↓

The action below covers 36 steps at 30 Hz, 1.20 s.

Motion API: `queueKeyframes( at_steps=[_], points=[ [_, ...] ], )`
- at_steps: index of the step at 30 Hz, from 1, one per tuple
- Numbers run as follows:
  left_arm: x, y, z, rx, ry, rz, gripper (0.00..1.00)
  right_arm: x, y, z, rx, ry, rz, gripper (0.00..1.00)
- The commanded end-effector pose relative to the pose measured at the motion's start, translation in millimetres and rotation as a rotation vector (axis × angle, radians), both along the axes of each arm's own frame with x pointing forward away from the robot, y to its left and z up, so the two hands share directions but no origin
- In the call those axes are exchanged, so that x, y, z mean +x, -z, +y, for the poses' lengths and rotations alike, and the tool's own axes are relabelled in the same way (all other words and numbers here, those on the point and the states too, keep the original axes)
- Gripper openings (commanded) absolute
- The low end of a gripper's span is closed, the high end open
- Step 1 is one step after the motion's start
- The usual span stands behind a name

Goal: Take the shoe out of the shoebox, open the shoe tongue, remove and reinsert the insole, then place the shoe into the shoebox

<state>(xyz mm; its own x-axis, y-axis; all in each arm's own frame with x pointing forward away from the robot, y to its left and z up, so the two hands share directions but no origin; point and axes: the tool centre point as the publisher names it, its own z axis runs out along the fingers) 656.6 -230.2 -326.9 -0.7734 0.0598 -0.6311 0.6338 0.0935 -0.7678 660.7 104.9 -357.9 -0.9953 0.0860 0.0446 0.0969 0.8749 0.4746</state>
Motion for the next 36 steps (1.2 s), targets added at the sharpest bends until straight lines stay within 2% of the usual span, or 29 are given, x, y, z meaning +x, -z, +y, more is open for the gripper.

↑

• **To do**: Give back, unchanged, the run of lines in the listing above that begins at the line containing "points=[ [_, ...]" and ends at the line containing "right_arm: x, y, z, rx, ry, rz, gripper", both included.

• **Answer space**:
Motion API: `queueKeyframes( at_steps=[_], points=[ [_, ...] ], )`
- at_steps: index of the step at 30 Hz, from 1, one per tuple
- Numbers run as follows:
  left_arm: x, y, z, rx, ry, rz, gripper (0.00..1.00)
  right_arm: x, y, z, rx, ry, rz, gripper (0.00..1.00)

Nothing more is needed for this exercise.